# Optical Forums > Progressive Lens Discussion Forum >  New PAL from CZV - Sola Elan

## KITT

As the title says. Will be launched in select European markets first to be followed by more general release.

More at http://solaelan.moonfruit.fr

----------


## xiaowei

> As the title says. Will be launched in select European markets first to be followed by more general release.
> 
> More at http://solaelan.moonfruit.fr


It´s always impressive with how many "new" products one can come up that are "radically different" from other products and are the result of "> 10 years of research", while all is likely only (re-) marketing hype. Given all the "innovations" over the state of art each of these new products claims, we already should have the "perfect PAL" for a long time!

----------


## Darryl Meister

> It´s always impressive with how many "new" products one can come up that are "radically different" from other products


There is nothing in the SOLA Elan marketing materials that describes the lens as "radically different."

Although SOLA Elan certainly represents the next-generation of SOLA lens designs, the SOLA Elan design is actually an evolution of the award-winning SOLAOne lens design platform.

There are a few significant differences though: SOLA Elan has a wider, softer distance than SOLAOne and SOLA Elan also utilizes a more extensive Design by Rx scheme, referred to as Physiologically Mapped Optics.

----------


## AdmiralKnight

Is this just the EU branded HDV?

----------


## Darryl Meister

> Is this just the EU branded HDV?


No, it is a completely different lens design.

----------


## BMH

So which design will Sola/Zeiss be discontinuing now that this wonderful lens is available?

Oh yeah, none. 

I'm all for advancements in lenses but how many lenses do we need. I feel that the lens companies, and I mean all of them, would come out a bit more credible and believable if they would REPLACE some lenses, not just add more and more designs. Darryl says this is an advancement on the SolaOne design so why not just update the design and still call it SolaOne and quit making the older, inferior design.

I know I'm being touchy or testy but if these NEW designs are so much better, why do the old designs stay on the market. I compare it to the car industry. Honda doesn't keep making dozens of designs based on the accord and rename them. They make the NEW accord better than before and QUIT making the old design. 

Seems like snake oil to me.

----------


## Darryl Meister

> So which design will Sola/Zeiss be discontinuing now that this wonderful lens is available? Oh yeah, none... if these NEW designs are so much better, why do the old designs stay on the market.


Often, sucessful older-generation progressive lens designs continue to enjoy distribution after the introduction of more advanced lens designs in order to service eye care professionals or retail chains seeking to offer "value" or "budget" progressive lenses to certain patients who are more price conscious.
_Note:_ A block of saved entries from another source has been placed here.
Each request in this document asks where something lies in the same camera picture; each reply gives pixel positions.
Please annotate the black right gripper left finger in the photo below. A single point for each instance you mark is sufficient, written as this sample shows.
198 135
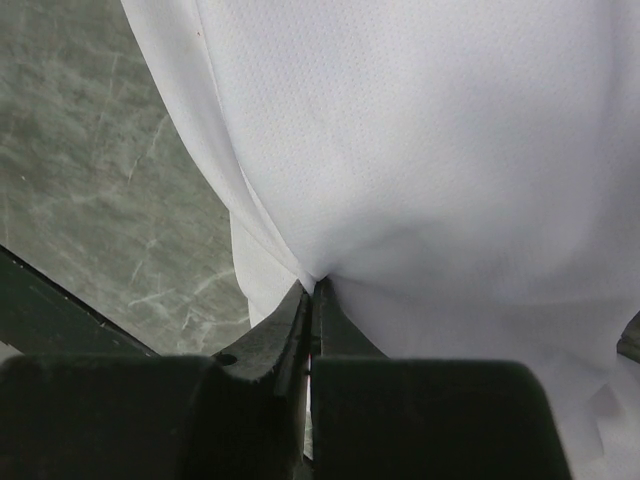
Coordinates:
238 414

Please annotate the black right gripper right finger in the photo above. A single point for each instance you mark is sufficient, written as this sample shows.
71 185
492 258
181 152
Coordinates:
374 417

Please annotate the white t shirt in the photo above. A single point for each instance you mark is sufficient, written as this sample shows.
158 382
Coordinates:
465 172

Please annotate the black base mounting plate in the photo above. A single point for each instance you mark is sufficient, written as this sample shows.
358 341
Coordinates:
38 316

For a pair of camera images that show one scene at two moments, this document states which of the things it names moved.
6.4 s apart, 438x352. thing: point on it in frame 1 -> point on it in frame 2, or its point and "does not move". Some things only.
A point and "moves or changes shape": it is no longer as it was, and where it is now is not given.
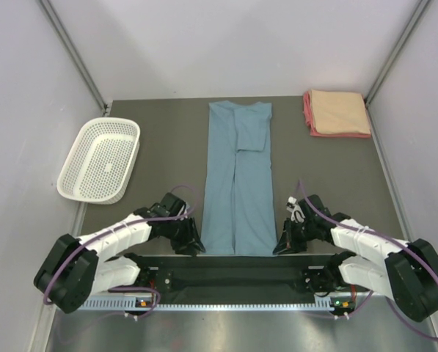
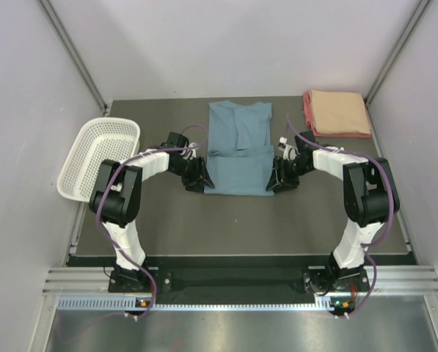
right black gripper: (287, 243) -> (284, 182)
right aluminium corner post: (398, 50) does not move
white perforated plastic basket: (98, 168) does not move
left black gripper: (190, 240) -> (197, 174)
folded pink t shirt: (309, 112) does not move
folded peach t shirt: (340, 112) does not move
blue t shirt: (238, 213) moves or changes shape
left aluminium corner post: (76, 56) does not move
Generally, as a progressive lens design matures and becomes obsolete, the cost of the lens steadily declines. Consequently, it's just basic economics, not snake oil.

----------


## KITT

I guess they're afraid that if they don't continue the old designs people who want these may go to another brand, and to be fair the likes of the XL and Compact (original version, not Ultra) to name but 2 are still fairly big sellers despite the fact they no longer actively market them. And so far they haven't really pushed this design at all, first heard about it around a year ago and even now very little info about on it.

----------


## BMH

I know its not snake oil and I realize that a lot of work and science goes into the new lens designs coming out. I just wish lens companies would take a hard stance on maybe two or three lenses at the most and scrap the rest.

 I know it will never happen.:hammer:

To me it seems to be based on the buying publics short attention span and the manufactures need to have something new and cutting edge.:idea:


As far as KITT's comment about the XL and Compact. I agree they are good lens designs. They are also rather old designs. So it still leaves me wondering does Sola feel the SolaOne is better and in-turn represents their brand better? I would think it would cost the company more in the long run to keep so many brands on the market.

----------


## KITT

They do have rather alot alright. From all I can think of the Elan will make 21, that are currently available, when you include all the Zeiss, Sola, AO & Optiswiss PAL's. So far I've:

gradal
gt2
brevis/brevity
experience
pal-p (CZV subsidiary-Optiswiss)
compact
pro-15
pro easy
pez
b-active
explorer (not sure if it's still available)
synchrony
vip
graduate
sola1
solamax
percepta
xl
compact ultra
std. prog.
elan

----------


## K Dog

There is one thing wrong with this lens. It is SOLA. As an ECP we are only selling Zeiss Lenses. 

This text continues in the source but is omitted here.